We all know how easy it is to go to the supermarket and pick up snacks or impulse buy when items are on offer. So, before undertaking your weekly shop make sure you have sat down and planned out what you will be eating throughout the week. Planning your food will allow you to create a list of what ingredients you will need which you can stick to when you go and do your shop. Another great tip is that the frozen aisle can be your best friend. Buying staples in bulk can often be cheaper! Frozen meat and vegetable are often noticeably cheaper and will last much longer than their fresh counterpart.
Still don’t know how this can be done? Need some inspiration on what to cook? Continue to read and you can find a few recipe ideas that work out to about £1 or less per portion.
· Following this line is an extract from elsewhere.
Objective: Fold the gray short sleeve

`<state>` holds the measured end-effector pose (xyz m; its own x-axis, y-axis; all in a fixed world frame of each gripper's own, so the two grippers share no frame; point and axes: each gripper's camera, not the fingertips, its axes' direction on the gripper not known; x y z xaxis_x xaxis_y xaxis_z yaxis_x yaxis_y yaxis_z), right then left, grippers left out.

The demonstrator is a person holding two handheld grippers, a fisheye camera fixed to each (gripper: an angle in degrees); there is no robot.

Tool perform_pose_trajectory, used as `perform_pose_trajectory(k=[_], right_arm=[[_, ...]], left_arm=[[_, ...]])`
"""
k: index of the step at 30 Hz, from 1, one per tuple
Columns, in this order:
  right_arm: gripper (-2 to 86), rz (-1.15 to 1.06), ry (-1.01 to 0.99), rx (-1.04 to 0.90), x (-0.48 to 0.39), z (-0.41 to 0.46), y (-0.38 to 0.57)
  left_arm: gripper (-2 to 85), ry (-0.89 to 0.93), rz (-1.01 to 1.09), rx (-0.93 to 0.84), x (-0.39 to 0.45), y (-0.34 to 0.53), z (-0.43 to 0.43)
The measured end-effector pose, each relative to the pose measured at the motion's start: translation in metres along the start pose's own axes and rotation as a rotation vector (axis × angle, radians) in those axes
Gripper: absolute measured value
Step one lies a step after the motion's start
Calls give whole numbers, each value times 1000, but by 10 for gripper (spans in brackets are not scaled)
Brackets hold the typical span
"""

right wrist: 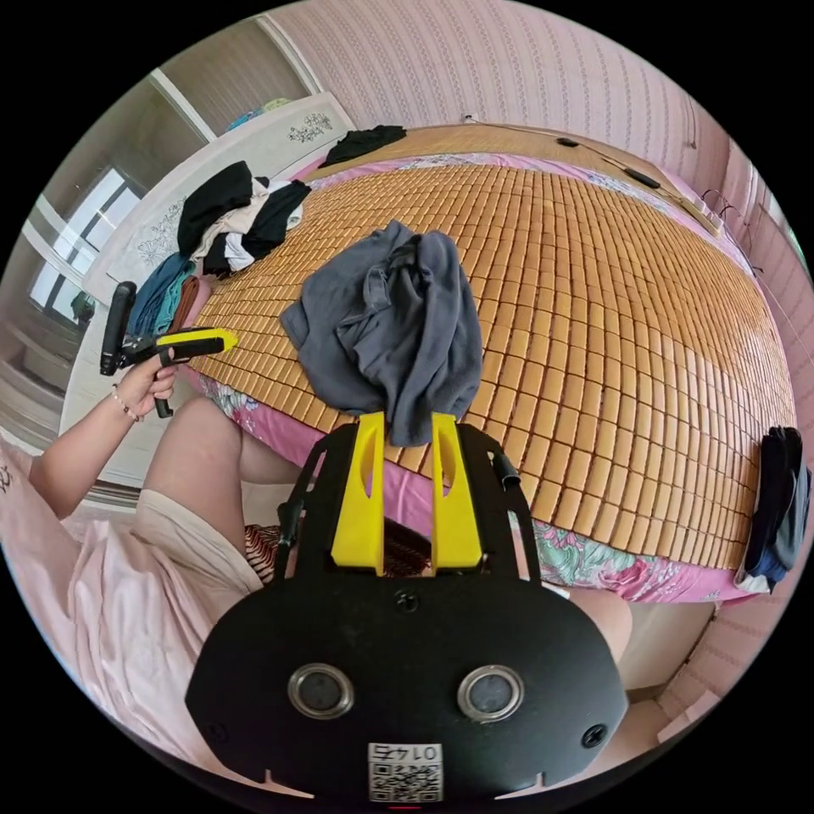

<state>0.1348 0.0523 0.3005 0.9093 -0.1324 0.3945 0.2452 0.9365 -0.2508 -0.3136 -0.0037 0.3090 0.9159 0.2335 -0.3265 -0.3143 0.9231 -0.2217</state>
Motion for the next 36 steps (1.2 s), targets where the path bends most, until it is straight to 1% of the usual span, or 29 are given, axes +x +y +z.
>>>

Breakfast: Maple pecan overnight oats

Overnight oats

Prep time: 15 Minutes

Portions: 4 Servings

Price per Serving: 83p


Ingredients:

  • 75g pecans
  • 160g porridge oats
  • 350ml unsweetened almond milk
  • 2tbsp maple syrup
  • 1tsp vanilla essence
  • 250g frozen blueberries

Method:

  1. Toast pecans in a frying pan for 3-5 minutes, on medium heat setting, the leave to cool.
  2. Roughly chop cool pecans and place to one side.
  3. Mix the oats, almond milk, maple syrup and vanilla together and leave to soak in fridge for 2 hours.
  4. Assemble portions by dividing blueberries between 4 containers and covering with oats. Top with pecans, cover with lid and leave to chill in fridge overnight.
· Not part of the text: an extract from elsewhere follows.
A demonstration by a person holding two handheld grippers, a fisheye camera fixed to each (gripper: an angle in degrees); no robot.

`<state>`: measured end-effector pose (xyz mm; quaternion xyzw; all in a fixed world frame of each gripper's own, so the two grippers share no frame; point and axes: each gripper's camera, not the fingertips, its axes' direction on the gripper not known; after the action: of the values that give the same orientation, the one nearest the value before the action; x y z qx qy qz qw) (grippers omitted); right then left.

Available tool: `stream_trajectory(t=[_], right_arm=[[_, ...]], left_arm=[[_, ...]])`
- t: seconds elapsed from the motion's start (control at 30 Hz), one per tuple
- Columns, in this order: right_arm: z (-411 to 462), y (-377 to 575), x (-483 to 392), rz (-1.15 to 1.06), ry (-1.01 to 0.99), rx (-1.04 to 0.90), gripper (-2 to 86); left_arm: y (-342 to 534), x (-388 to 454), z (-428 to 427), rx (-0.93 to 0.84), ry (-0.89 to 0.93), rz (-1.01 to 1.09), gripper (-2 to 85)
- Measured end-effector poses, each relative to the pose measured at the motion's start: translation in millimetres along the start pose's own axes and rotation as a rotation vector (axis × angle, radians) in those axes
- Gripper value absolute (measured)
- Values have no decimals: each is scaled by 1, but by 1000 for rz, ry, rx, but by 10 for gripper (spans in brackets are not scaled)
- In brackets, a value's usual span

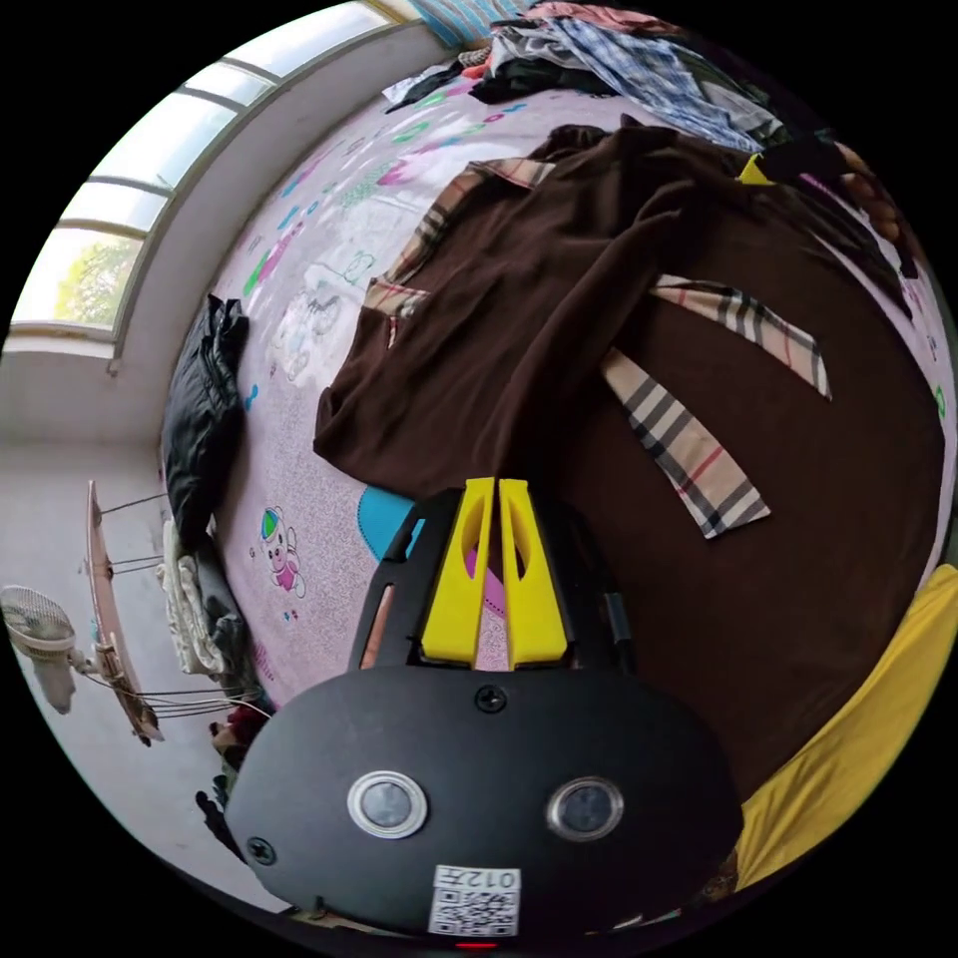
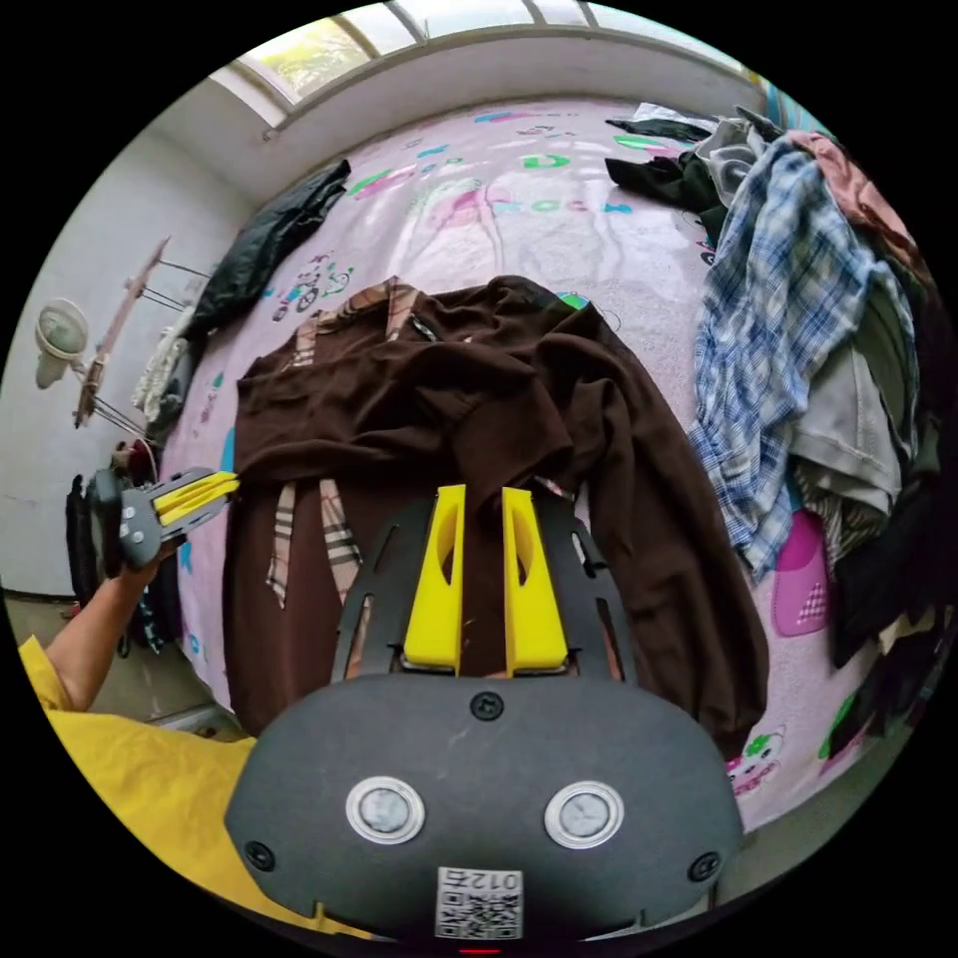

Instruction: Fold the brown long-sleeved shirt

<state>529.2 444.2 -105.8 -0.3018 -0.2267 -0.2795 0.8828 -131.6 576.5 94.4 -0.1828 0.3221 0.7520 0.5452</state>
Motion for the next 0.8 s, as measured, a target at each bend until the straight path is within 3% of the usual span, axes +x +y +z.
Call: stream_trajectory(t=[0.17, 0.4, 0.63, 0.8], right_arm=[[-6, -39, -15, 22, 48, -50, 27], [-66, -91, -12, 2, -39, -25, 14], [-40, -119, 10, 26, 41, -307, 17], [-78, -139, 12, 33, -26, -118, 34]], left_arm=[[17, -28, -2, 23, 96, -96, -1], [49, -52, 3, 14, 41, -134, -1], [66, -58, 27, -47, 62, -94, 0], [72, -76, 30, -54, 101, -104, 3]])
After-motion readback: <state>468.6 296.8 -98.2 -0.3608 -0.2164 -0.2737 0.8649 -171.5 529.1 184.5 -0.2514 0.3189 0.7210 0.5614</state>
Lunch: Zesty lime & coriander chicken noodles

Chicken noodles

Prep time: 13 minutes

Portions: 4 Servings

Price per serving: 89p


Ingredients:

  • 200g Chicken
  • Free range egg noodles
  • Vegetable stir fry mix
  • Sweet Chilli stir fry sauce
  • 10ml sunflower oil

Method:

  1. Dice chicken into strips.
  2. Cook noodles referring to instructions on packaging.
  3. Whilst cooking noodles, put 10ml of sunflower oil into pan and cook chicken on medium heat until slightly browned.
  4. Add vegetable mix and cook for a further 2-3 minutes.
  5. Stir through Sweet Chilli sauce in pan and cook for a further 2 minutes.
  6. Finish by tossing through the noodles, then serve.
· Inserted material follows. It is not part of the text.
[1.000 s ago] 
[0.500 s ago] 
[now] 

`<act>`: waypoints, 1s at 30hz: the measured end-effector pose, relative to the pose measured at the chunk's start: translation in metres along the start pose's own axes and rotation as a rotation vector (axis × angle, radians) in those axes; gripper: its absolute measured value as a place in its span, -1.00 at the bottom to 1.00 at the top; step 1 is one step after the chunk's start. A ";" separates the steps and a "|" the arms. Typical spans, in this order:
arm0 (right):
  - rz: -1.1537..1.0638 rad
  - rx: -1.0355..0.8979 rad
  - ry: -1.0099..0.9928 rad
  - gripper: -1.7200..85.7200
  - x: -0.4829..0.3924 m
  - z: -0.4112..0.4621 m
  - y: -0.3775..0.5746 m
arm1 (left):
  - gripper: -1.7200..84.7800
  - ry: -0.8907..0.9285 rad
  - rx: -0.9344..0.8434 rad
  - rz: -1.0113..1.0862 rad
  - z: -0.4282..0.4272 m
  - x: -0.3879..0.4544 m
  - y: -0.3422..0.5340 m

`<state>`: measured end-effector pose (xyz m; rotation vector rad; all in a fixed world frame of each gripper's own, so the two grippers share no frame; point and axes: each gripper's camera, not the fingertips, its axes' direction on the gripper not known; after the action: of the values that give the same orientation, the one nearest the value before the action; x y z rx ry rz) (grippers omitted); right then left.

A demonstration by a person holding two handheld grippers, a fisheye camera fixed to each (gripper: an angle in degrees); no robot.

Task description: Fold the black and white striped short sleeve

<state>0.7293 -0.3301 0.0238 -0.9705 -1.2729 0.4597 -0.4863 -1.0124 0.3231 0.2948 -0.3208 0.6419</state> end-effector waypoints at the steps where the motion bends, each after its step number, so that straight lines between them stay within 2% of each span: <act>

Dinner: Mushroom & lentil ragu with spaghetti

Ragu

Prep time: 35 minutes

Portions: 4 Servings

Price per serving: 99p


Ingredients:

  • 1 onion, chopped
  • 2 tbsp sunflower oil
  • 1 clove garlic, crushed
  • 500g mushrooms, chopped
  • 390g carton Italian chopped tomatoes
  • 1 tsp dried oregano
  • 2 tbsp tomato ketchup
  • 2 x 215g cans green lentils, drained and rinsed
  • 300g spaghetti
  • 50g Cheddar, grated

Method:

  1. In a pan add oil and cook onion on medium heat until soft.
  2. Add the garlic and mushrooms to the pan, then cover with lid and cook for further 10 minutes, stirring occasionally.
  3. Meanwhile cook the spaghetti according to instructions.
  4. Add ketchup, herbs and tomatoes, leave to simmer for 10 minutes, stirring regularly.
  5. Finally add the lentils and leave for another 10 minutes.
  6. Drain pasta and serve with ragu. Add cheese on top if desired.